= What the exercise asks =
Extract, exactly as written, each line from the start of the records below to the line containing "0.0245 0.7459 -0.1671", both ends included; drop the pictures.

Data excerpts
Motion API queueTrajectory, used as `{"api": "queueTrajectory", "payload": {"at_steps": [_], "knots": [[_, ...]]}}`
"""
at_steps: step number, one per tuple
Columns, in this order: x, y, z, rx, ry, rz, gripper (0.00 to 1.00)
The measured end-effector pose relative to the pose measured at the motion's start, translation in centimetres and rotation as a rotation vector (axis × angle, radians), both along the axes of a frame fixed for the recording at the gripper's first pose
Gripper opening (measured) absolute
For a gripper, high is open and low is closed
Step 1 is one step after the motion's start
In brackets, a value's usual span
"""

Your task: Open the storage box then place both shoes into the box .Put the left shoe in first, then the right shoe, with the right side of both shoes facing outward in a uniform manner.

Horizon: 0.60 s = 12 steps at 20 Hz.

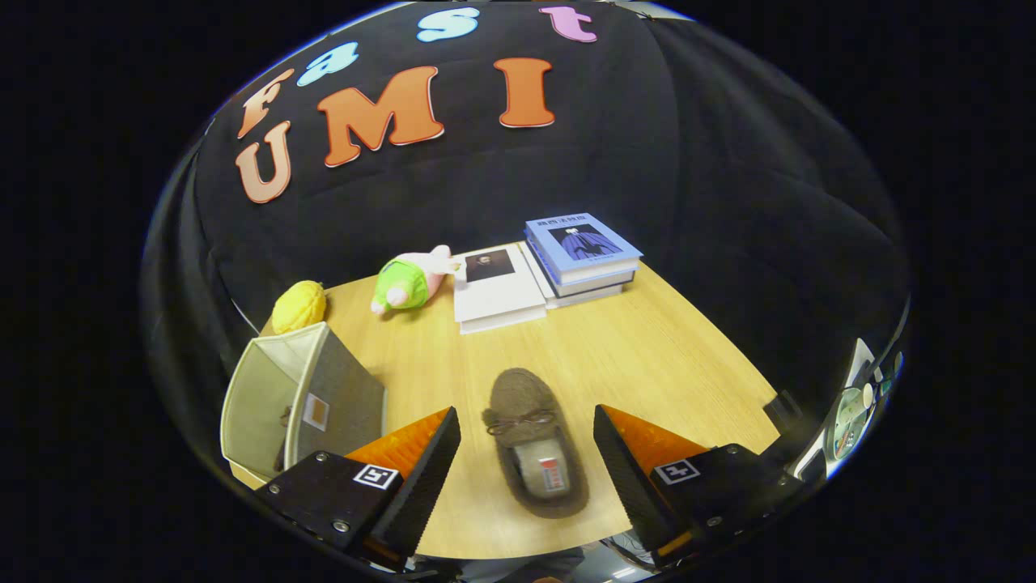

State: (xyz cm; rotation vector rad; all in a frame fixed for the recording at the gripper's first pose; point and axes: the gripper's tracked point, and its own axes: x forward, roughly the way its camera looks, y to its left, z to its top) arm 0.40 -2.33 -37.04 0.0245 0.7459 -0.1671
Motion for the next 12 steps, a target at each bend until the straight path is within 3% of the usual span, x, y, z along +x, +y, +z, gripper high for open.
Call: {"api": "queueTrajectory", "payload": {"at_steps": [3,12], "knots": [[-1.2,-2.2,-2.1,-0.004,0.033,-0.031,0.99],[-2.0,-3.2,-8.7,0.02,0.147,-0.019,0.98]]}}
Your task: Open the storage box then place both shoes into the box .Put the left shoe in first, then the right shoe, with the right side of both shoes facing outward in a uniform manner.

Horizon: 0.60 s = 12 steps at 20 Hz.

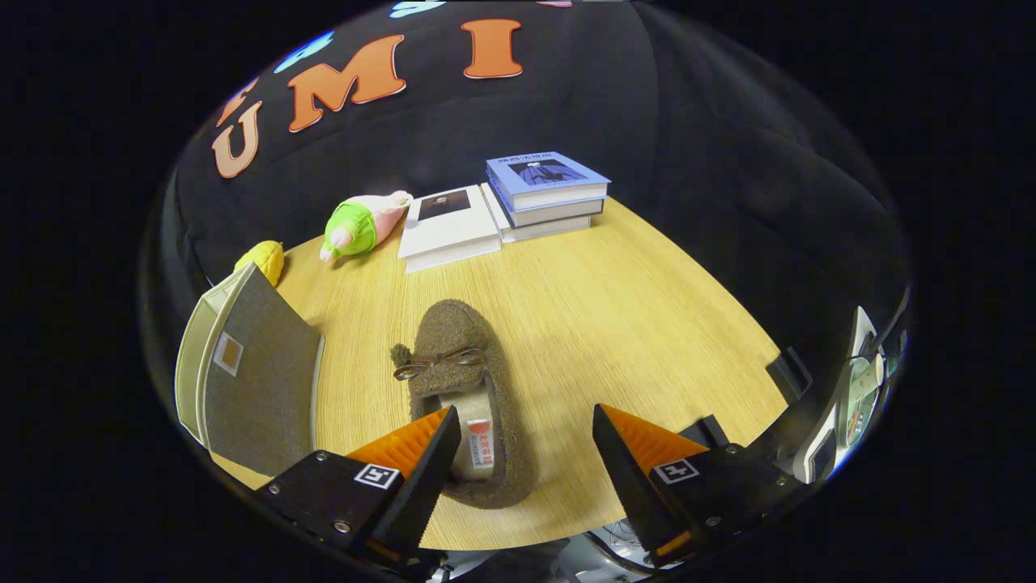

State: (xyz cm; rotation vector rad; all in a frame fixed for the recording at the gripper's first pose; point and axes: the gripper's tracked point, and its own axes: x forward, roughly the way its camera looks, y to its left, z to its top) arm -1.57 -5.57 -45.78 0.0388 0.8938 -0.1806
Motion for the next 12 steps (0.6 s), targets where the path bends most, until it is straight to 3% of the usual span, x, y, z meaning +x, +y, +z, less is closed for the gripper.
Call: {"api": "queueTrajectory", "payload": {"at_steps": [3,6,7,10,11,12], "knots": [[0.7,0.7,-1.7,0.024,0.014,0.01,0.9],[1.3,0.6,-3.5,0.043,0.04,-0.015,0.69],[1.4,0.4,-3.9,0.039,0.051,-0.02,0.54],[1.7,0.1,-4.0,0.029,0.055,-0.051,0.23],[1.7,0.4,-3.8,0.04,0.058,-0.059,0.05],[1.5,0.7,-3.6,0.046,0.06,-0.066,0.03]]}}
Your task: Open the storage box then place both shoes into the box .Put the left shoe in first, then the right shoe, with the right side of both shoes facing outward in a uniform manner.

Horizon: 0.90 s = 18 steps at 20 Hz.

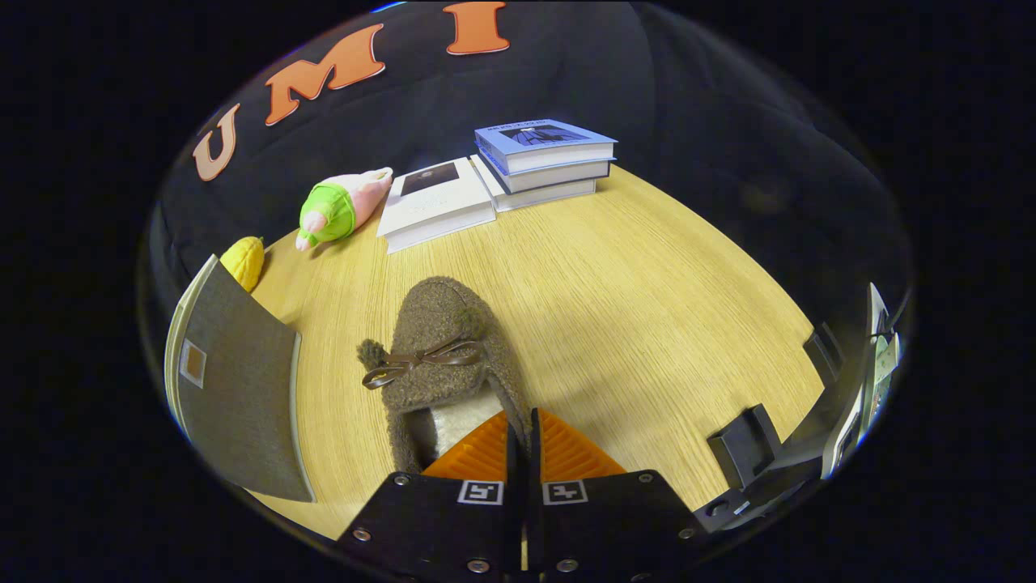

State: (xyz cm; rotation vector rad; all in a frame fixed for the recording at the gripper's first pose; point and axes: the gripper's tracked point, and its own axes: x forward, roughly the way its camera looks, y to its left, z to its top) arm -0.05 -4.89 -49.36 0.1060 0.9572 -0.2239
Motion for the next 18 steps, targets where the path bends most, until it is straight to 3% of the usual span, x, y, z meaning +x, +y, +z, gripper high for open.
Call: {"api": "queueTrajectory", "payload": {"at_steps": [9,18], "knots": [[1.7,4.9,8.6,0.026,-0.101,-0.017,0.01],[2.9,16.5,18.2,0.13,-0.205,0.04,0.0]]}}
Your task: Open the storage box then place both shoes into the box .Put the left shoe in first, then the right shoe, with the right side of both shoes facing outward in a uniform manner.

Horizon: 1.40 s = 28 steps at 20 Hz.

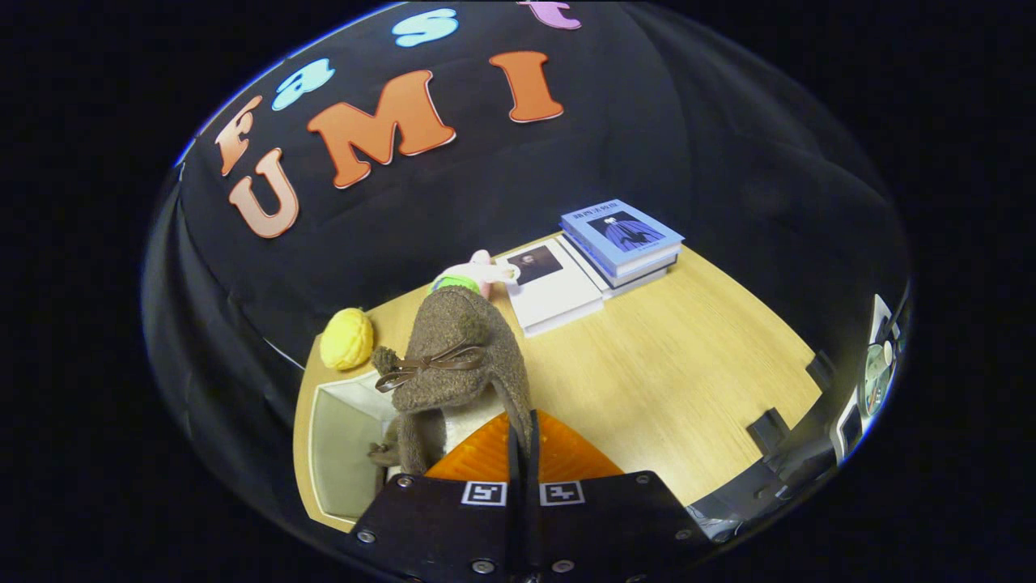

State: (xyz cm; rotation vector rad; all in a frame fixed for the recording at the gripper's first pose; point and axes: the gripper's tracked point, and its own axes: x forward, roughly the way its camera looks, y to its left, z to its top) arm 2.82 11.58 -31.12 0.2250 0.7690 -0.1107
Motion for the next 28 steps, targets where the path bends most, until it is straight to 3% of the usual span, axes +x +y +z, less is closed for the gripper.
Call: {"api": "queueTrajectory", "payload": {"at_steps": [9,20,22,24,25,28], "knots": [[-1.8,10.4,-2.4,0.091,0.058,0.085,0.01],[-3.6,13.1,-7.8,0.102,0.173,0.053,0.03],[-3.6,14.0,-6.8,0.141,0.16,0.067,0.13],[-3.1,14.7,-4.9,0.158,0.118,0.088,0.31],[-2.8,14.7,-4.0,0.15,0.095,0.099,0.49],[-2.2,14.5,-1.5,0.119,0.043,0.138,0.8]]}}
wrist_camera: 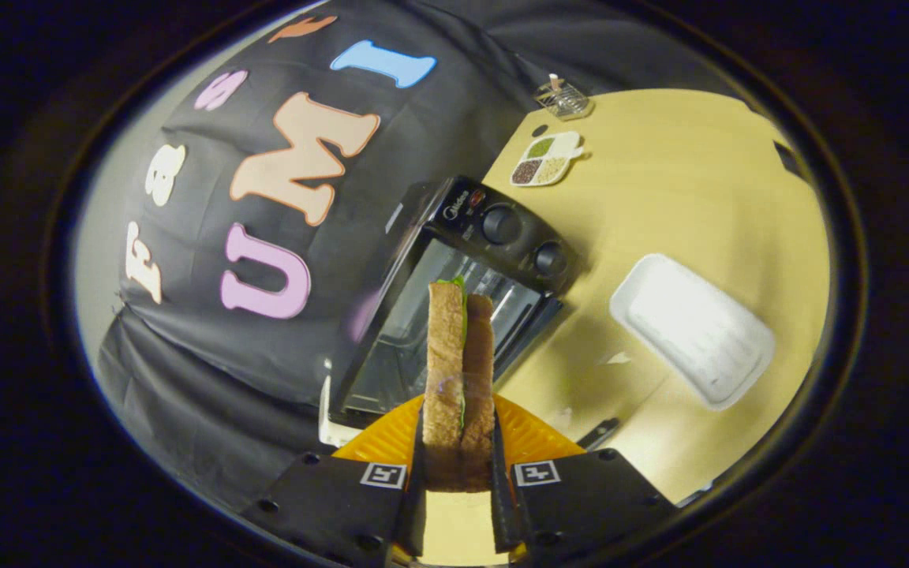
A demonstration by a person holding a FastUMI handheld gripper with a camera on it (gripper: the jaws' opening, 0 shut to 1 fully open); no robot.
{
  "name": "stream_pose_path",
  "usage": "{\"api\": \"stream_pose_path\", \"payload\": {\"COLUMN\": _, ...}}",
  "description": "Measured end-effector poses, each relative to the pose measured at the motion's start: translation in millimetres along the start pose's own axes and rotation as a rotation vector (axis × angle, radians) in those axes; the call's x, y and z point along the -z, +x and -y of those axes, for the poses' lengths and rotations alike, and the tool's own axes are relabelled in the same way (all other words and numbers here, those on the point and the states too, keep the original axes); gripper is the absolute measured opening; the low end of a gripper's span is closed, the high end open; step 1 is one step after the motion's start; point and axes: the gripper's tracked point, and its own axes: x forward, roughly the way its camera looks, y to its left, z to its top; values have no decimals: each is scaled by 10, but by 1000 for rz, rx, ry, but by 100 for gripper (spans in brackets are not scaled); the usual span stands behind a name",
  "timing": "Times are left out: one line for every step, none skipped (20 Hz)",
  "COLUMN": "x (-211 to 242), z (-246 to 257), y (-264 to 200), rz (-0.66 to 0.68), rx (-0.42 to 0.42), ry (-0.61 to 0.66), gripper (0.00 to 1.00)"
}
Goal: Open the toaster oven, put the food inside, and close the toaster oven door.
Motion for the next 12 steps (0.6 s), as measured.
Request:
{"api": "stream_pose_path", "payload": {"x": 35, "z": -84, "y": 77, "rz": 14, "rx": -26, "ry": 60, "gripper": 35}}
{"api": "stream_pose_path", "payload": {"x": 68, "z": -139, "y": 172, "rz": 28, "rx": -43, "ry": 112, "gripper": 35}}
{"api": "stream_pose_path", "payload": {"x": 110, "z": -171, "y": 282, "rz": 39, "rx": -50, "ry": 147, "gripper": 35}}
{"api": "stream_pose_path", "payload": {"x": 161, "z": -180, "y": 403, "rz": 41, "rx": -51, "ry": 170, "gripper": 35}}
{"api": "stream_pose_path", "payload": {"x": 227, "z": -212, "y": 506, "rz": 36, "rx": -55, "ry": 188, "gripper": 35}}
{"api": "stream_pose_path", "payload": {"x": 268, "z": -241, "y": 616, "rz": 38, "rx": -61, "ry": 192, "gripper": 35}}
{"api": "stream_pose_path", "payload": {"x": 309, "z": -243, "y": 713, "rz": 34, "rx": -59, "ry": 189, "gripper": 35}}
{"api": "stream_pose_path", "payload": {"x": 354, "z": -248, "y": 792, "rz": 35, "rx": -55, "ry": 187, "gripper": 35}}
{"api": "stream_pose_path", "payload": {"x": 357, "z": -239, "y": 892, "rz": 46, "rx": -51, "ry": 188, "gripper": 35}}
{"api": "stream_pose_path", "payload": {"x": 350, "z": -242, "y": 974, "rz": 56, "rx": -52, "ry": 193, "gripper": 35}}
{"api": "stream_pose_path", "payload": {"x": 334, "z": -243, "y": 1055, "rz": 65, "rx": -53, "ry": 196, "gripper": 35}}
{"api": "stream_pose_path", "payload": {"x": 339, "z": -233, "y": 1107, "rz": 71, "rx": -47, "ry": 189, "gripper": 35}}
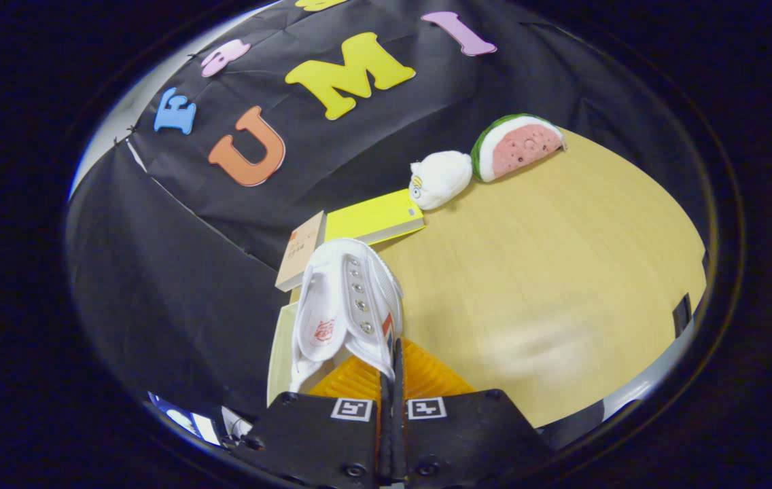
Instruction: Open the storage box then place both shoes into the box .Put the left shoe in first, then the right shoe, with the right side of both shoes facing outward in a uniform manner.
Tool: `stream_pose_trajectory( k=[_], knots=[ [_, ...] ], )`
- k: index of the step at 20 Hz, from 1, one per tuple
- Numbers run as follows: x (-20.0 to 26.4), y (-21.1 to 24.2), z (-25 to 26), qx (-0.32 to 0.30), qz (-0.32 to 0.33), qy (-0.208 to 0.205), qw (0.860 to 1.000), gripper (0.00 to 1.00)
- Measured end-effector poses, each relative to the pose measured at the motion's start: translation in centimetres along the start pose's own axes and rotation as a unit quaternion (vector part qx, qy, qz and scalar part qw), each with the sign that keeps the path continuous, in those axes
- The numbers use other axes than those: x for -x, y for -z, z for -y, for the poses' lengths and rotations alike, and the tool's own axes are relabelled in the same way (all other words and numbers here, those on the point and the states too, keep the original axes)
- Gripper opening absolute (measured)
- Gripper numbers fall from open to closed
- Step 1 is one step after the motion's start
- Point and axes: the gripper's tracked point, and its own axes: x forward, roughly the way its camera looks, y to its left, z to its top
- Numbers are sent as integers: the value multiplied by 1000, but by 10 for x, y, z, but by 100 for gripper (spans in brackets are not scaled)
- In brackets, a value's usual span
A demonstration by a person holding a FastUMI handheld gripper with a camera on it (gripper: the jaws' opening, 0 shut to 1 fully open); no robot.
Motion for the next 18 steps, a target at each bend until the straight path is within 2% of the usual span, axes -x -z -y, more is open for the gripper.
stream_pose_trajectory(
  k=[4,7,18],
  knots=[
    [-30,20,-60,-18,28,8,999,5],
    [-50,33,-77,-36,51,32,998,5],
    [-93,74,-55,-55,83,103,990,5]
  ],
)
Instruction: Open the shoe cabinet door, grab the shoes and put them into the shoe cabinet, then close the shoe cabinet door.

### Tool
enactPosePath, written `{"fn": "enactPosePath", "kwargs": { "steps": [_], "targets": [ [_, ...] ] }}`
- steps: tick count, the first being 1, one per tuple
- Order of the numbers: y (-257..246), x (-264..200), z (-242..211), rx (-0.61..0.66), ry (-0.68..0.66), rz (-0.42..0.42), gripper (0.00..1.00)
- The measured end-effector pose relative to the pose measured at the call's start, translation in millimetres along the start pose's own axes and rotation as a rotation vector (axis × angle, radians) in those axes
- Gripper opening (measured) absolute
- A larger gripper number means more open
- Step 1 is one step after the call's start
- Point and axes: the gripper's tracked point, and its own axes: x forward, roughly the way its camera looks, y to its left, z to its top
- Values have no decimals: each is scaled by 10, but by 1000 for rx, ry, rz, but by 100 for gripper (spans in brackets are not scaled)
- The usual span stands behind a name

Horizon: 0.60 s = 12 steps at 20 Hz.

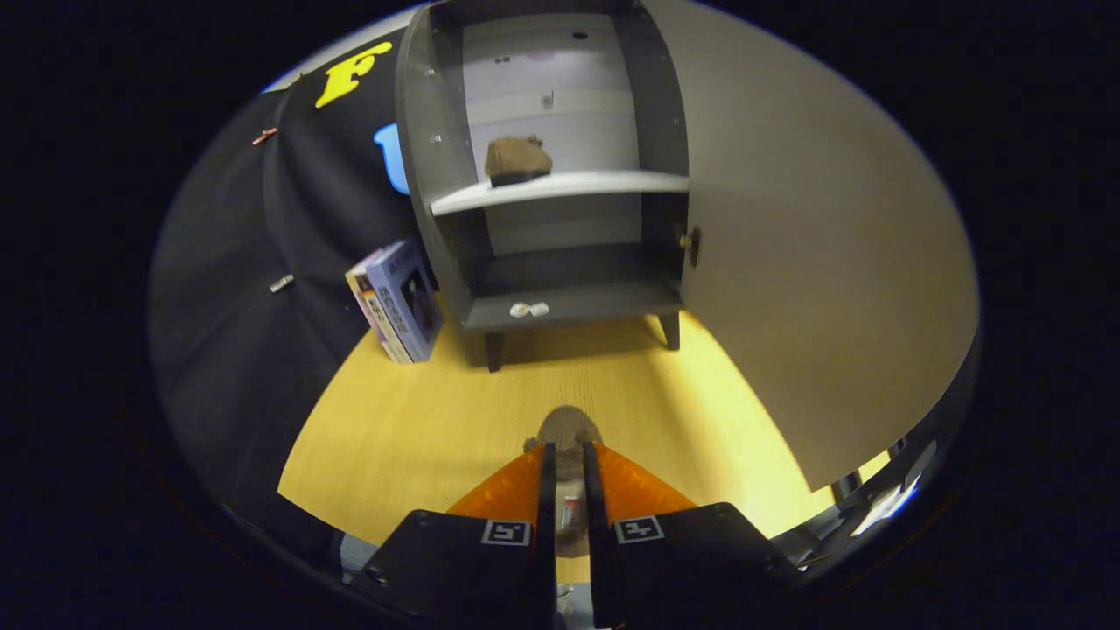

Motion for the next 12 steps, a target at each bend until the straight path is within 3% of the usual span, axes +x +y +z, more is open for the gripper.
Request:
{"fn": "enactPosePath", "kwargs": {
  "steps": [7, 12],
  "targets": [
    [206, 650, -758, 11, 169, -21, 20],
    [275, 938, -877, -7, 178, -29, 20]
  ]
}}
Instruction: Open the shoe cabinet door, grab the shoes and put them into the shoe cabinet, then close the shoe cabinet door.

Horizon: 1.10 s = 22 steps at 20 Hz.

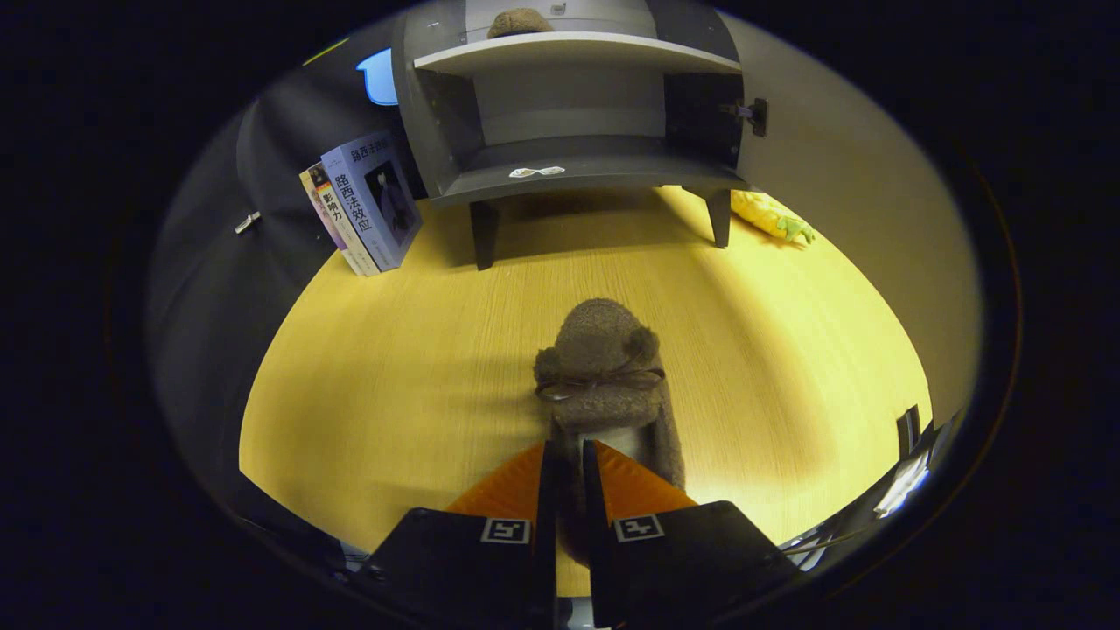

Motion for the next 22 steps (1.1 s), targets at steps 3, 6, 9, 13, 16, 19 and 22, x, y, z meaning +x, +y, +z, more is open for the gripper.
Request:
{"fn": "enactPosePath", "kwargs": {
  "steps": [3, 6, 9, 13, 16, 19, 22],
  "targets": [
    [-4, 164, -96, 5, 34, -7, 22],
    [-9, 282, -79, 13, 35, -10, 22],
    [-25, 387, -34, -19, 23, -19, 22],
    [-33, 558, 73, -43, 3, -21, 25],
    [-40, 650, 152, -73, -19, -22, 25],
    [-80, 713, 218, -81, -56, -33, 23],
    [-95, 750, 241, -87, -69, -39, 22]
  ]
}}
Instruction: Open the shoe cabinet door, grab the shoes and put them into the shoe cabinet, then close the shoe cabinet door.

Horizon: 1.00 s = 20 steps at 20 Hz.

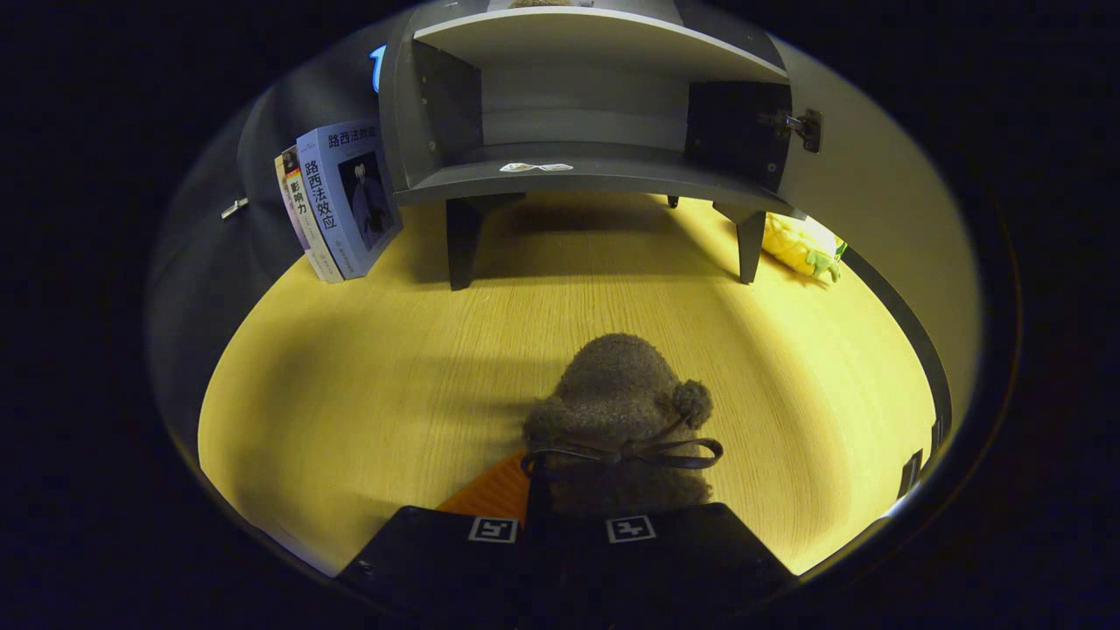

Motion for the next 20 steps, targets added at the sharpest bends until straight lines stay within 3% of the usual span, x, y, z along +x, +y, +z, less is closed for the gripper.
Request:
{"fn": "enactPosePath", "kwargs": {
  "steps": [5, 7, 13, 16, 20],
  "targets": [
    [-19, 21, -52, 8, 8, -6, 20],
    [-17, 3, 7, 6, 9, -18, 5],
    [-17, -96, 1, 4, 26, -9, 5],
    [-21, -317, 186, -3, 6, -4, 5],
    [-10, -719, 790, 8, -59, -4, 5]
  ]
}}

= Solution to this problem =
Motion API queueTrajectory, used as `{"api": "queueTrajectory", "payload": {"at_steps": [_], "knots": [[_, ...]]}}`
"""
at_steps: step number, one per tuple
Columns, in this order: x, y, z, rx, ry, rz, gripper (0.00 to 1.00)
The measured end-effector pose relative to the pose measured at the motion's start, translation in centimetres and rotation as a rotation vector (axis × angle, radians), both along the axes of a frame fixed for the recording at the gripper's first pose
Gripper opening (measured) absolute
For a gripper, high is open and low is closed
Step 1 is one step after the motion's start
In brackets, a value's usual span
"""

Your task: Open the storage box then place both shoes into the box .Put the left shoe in first, then the right shoe, with the right side of both shoes facing outward in a uniform manner.

Horizon: 0.60 s = 12 steps at 20 Hz.


State: (xyz cm; rotation vector rad; all in a frame fixed for the recording at the gripper's first pose; point and axes: the gripper's tracked point, and its own axes: x forward, roughly the way its camera looks, y to its left, z to its top) arm 0.40 -2.33 -37.04 0.0245 0.7459 -0.1671

The exercise concludes with that.